И Самакона и Икска, два главных интерпретатора так называемой «мексиканской сущности», предстают перед читателем в своей неизбежной ограниченности и в исторической обусловленности своих исканий.

Автор не сводит воедино тезисы всех своих мыслящих персонажей, он предлагает читателям самим задуматься над высказанными идеями. Свою же задачу он видит в том, чтобы представить мексиканскому обществу, как в зеркале, нынешнее его состояние, заставить его вслушаться в его же собственную разноголосицу.

«Две темы всегда привлекали меня к себе: город Мехико, таинственный и отталкивающий, и социальная действительность страны», — сказал Фуэнтес еще в начале своего творческого пути. Обе темы соединились в романе «Край безоблачной ясности».

Мехико — это и место действия, и одновременно коллективный герой романа, что, в свою очередь, определило художественные особенности повествования. Огромность города, «лишенного внутреннего единства и полного чудовищных контрастов», пестрота, многолюдье — все это диктовало автору манеру повествования, беспорядочного, хаотического, то вбирающего в свои рамки всю столицу, то сосредоточивающегося на одной-единственной личности, несущего в своем потоке то абстрактно-философические рассуждения, то напряженные лирические монологи, сменяющиеся бытовыми сценами и экскурсами в историю. «Роман-репортаж», «роман-коллаж», «сплав хроники и фрески» — так пытаются определять жанровое своеобразие книги. Еще труднее определить ее стиль, скорее, здесь надо говорить о принципиальном отказе от единого художественного стиля, о смешении эпоса, лирики, документа.

Читатель не сразу сможет привыкнуть к тому, что рядом с напряженной патетической речью звучит вульгарный жаргон, публицистика соседствует с сочным бытописанием, поэтическими описаниями сновидений, построенными на неясных ассоциациях.

И все же есть одна очень своеобразная стилистическая особенность, характерная для манеры Фуэнтеса, — это изобразительная чрезмерность, изобильность — все то, что принято именовать словом барочность. Теоретик и практик стиля барокко в латиноамериканской литературе Алехо Карпентьер увидел в нем отражение специфики жизни этого континента, «где встречаются все эпохи».

Сосуществование различных пластов — это еще один из характерных факторов мексиканского своеобразия, сформировавшийся особым ходом истории; в последние десятилетия с наступлением интенсивного капиталистического процесса оно приобрело особенно драматические, острые очертания.

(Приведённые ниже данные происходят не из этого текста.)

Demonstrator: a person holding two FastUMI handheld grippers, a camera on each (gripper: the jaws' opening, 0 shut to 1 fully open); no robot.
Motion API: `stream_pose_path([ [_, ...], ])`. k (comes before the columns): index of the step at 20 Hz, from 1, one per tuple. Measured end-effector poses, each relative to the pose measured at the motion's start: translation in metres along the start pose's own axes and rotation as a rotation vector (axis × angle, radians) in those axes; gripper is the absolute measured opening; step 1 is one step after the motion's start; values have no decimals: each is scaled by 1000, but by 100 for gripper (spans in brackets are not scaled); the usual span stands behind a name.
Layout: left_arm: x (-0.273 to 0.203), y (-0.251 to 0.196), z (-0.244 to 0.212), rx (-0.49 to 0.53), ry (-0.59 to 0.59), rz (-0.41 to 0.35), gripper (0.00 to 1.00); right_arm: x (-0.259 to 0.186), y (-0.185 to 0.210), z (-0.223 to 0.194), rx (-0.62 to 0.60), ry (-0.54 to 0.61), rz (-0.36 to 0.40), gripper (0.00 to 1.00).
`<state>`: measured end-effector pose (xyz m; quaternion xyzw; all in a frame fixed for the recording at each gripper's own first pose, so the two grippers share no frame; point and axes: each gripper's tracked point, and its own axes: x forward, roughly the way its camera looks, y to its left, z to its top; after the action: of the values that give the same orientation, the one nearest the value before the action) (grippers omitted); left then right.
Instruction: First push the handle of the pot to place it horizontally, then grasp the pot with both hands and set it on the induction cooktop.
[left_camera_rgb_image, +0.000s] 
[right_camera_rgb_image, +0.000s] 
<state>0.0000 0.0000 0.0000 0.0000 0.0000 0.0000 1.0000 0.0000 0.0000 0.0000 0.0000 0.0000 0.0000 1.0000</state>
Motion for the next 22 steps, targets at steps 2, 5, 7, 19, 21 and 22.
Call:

Машина прогресса двигалась столь лихорадочно, что на обочине своего пути она оставляла нетронутыми пласты вековой отсталости, нищеты. Материально-технический прогресс не был в силах искоренить пережитки феодализма и даже колониального средневековья; в современной структуре Мексики наслоились разные эпохи и цивилизации. В одном хронологическом срезе сегодняшней жизни встречаются тростниковые лачуги и небоскребы; индейцы, питающиеся соком магея, сохраняющие верность языческим обрядам, и элита, пользующаяся благами новейшей техники и комфорта.

Напластование в Мехико самых разных этнических, исторических, социальных, бытовых, культурных слоев, переплетение самых разнообразных форм сознания — вот что потребовало от писателя дотошной художественной инвентаризации действительности, дотоле еще не находившей литературного воплощения, перенасыщенности изображения.